**EXERCISE DIRECTIONS**
Set down the material exactly, keeping every line whole.

**DATA BELOW**
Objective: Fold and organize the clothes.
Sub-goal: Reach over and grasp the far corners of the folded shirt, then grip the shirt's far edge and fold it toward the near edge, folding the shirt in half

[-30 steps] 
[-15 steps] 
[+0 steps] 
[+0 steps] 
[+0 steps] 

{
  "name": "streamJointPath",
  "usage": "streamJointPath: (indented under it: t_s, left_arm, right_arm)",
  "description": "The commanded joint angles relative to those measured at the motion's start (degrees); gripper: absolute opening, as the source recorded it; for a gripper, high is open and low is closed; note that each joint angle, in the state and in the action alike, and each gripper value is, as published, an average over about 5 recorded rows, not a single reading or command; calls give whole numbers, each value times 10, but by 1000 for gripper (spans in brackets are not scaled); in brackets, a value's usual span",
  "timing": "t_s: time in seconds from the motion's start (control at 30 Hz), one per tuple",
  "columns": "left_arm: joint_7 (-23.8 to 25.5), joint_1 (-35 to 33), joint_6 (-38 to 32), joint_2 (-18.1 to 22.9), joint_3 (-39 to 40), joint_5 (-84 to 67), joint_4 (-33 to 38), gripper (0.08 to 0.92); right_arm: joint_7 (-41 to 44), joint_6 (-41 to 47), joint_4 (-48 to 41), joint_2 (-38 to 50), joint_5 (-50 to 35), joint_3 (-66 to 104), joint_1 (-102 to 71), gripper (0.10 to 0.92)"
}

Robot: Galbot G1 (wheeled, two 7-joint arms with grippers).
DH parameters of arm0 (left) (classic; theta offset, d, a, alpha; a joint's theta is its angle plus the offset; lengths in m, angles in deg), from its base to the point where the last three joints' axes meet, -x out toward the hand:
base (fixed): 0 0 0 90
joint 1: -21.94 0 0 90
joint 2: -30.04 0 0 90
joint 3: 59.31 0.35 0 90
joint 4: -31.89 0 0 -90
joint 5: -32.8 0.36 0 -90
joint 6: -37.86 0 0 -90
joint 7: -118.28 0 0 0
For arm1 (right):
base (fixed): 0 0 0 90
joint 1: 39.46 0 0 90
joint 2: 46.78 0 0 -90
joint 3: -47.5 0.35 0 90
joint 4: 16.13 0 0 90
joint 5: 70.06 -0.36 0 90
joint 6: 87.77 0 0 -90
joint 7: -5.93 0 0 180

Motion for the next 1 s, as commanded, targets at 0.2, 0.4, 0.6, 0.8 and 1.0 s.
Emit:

**ANSWER BELOW**
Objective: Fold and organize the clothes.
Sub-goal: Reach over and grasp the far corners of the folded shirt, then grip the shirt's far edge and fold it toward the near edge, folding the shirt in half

[-30 steps] 
[-15 steps] 
[+0 steps] 
[+0 steps] 
[+0 steps] 

{
  "name": "streamJointPath",
  "usage": "streamJointPath: (indented under it: t_s, left_arm, right_arm)",
  "description": "The commanded joint angles relative to those measured at the motion's start (degrees); gripper: absolute opening, as the source recorded it; for a gripper, high is open and low is closed; note that each joint angle, in the state and in the action alike, and each gripper value is, as published, an average over about 5 recorded rows, not a single reading or command; calls give whole numbers, each value times 10, but by 1000 for gripper (spans in brackets are not scaled); in brackets, a value's usual span",
  "timing": "t_s: time in seconds from the motion's start (control at 30 Hz), one per tuple",
  "columns": "left_arm: joint_7 (-23.8 to 25.5), joint_1 (-35 to 33), joint_6 (-38 to 32), joint_2 (-18.1 to 22.9), joint_3 (-39 to 40), joint_5 (-84 to 67), joint_4 (-33 to 38), gripper (0.08 to 0.92); right_arm: joint_7 (-41 to 44), joint_6 (-41 to 47), joint_4 (-48 to 41), joint_2 (-38 to 50), joint_5 (-50 to 35), joint_3 (-66 to 104), joint_1 (-102 to 71), gripper (0.10 to 0.92)"
}

Robot: Galbot G1 (wheeled, two 7-joint arms with grippers).
DH parameters of arm0 (left) (classic; theta offset, d, a, alpha; a joint's theta is its angle plus the offset; lengths in m, angles in deg), from its base to the point where the last three joints' axes meet, -x out toward the hand:
base (fixed): 0 0 0 90
joint 1: -21.94 0 0 90
joint 2: -30.04 0 0 90
joint 3: 59.31 0.35 0 90
joint 4: -31.89 0 0 -90
joint 5: -32.8 0.36 0 -90
joint 6: -37.86 0 0 -90
joint 7: -118.28 0 0 0
For arm1 (right):
base (fixed): 0 0 0 90
joint 1: 39.46 0 0 90
joint 2: 46.78 0 0 -90
joint 3: -47.5 0.35 0 90
joint 4: 16.13 0 0 90
joint 5: 70.06 -0.36 0 90
joint 6: 87.77 0 0 -90
joint 7: -5.93 0 0 180

Motion for the next 1 s, as commanded, targets at 0.2, 0.4, 0.6, 0.8 and 1.0 s.
Emit:

The output given is complete.